The results of a national survey of EM residents of the Korean Society of Emergency Medicine in 2019 were used. Education was one of the five categories in the survey. The preferred learning methods and their perceived importance and ability to perform in nine competencies were assessed. The Borich’s needs assessment model was used to analyze their needs.
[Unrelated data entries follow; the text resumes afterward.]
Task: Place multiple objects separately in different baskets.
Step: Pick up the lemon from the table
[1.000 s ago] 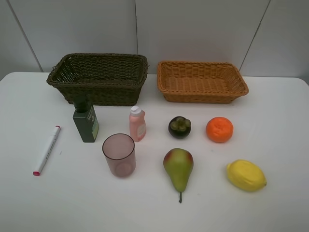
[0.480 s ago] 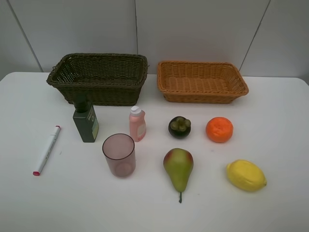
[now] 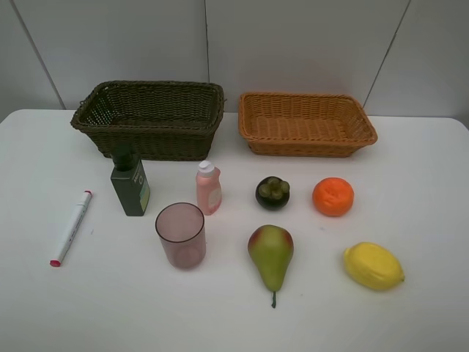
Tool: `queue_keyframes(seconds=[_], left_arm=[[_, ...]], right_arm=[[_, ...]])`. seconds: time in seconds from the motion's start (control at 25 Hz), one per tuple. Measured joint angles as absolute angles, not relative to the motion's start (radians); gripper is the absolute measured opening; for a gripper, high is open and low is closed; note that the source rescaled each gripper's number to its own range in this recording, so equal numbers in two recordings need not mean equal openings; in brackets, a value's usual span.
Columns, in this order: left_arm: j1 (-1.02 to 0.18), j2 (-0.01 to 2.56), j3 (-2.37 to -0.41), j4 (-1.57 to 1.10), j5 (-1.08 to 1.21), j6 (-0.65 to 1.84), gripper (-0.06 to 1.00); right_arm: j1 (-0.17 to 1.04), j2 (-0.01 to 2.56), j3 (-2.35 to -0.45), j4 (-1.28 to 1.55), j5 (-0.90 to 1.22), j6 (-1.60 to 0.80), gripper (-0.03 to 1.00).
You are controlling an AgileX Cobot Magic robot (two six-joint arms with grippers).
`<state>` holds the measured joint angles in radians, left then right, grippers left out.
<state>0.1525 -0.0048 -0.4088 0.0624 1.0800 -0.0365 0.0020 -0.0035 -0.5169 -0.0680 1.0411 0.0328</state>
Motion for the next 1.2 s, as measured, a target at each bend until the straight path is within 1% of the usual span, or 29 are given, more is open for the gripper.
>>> queue_keyframes(seconds=[1.2], left_arm=[[0.152,-0.005,-0.409,0.062,1.08,-0.037,1.0]], right_arm=[[0.002,-0.003,-0.517,-0.068,1.041,0.033,1.0]])
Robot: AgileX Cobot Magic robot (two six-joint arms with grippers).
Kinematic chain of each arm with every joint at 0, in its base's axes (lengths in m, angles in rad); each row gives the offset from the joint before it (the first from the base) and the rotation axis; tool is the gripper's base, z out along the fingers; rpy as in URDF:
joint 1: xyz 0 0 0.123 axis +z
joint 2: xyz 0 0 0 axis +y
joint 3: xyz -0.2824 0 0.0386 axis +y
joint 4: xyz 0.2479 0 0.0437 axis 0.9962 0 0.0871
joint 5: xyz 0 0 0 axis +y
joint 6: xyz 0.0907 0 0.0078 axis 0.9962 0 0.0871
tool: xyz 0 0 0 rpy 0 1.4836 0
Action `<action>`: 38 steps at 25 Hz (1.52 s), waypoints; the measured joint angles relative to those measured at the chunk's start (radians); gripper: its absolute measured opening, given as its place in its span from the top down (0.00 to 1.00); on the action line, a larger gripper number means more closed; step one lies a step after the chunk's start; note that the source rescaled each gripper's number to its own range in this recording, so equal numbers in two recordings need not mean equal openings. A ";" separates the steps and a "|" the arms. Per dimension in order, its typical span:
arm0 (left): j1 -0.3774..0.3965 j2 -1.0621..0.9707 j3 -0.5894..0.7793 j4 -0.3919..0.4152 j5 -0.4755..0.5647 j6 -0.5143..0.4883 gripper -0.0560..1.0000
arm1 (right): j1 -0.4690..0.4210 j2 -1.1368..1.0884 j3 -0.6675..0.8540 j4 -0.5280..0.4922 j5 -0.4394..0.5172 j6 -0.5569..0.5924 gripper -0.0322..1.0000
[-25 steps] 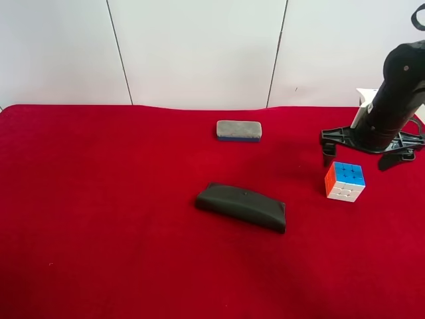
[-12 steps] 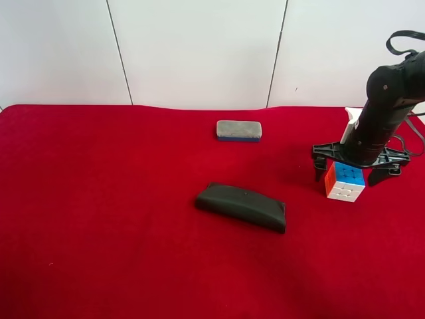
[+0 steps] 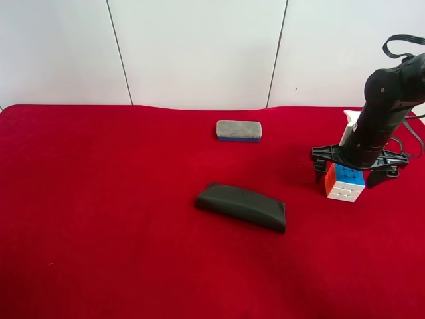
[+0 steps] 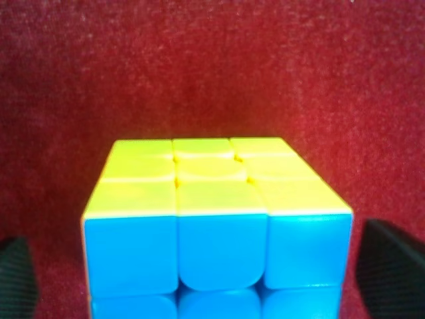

Among 591 EM residents, 382 responded, and 371 responses were finally analyzed. Regarding the learning methods, junior residents preferred in-hospital conferences, staff lectures, internet resources, and textbooks. Overall, medical knowledge and procedural skills were the most important, and research was less important to recognize. Medical knowledge showed the highest rank in the needs assessment in all years, and ethics and professionalism showed the lowest ranks. The needs for procedural skills were higher in junior years but lower in senior years.
These results will form the basis for the design of training programs to meet the educational needs of EM residents for each grade. Furthermore, an analysis of the educational needs should be done periodically according to the changes and demands of the times.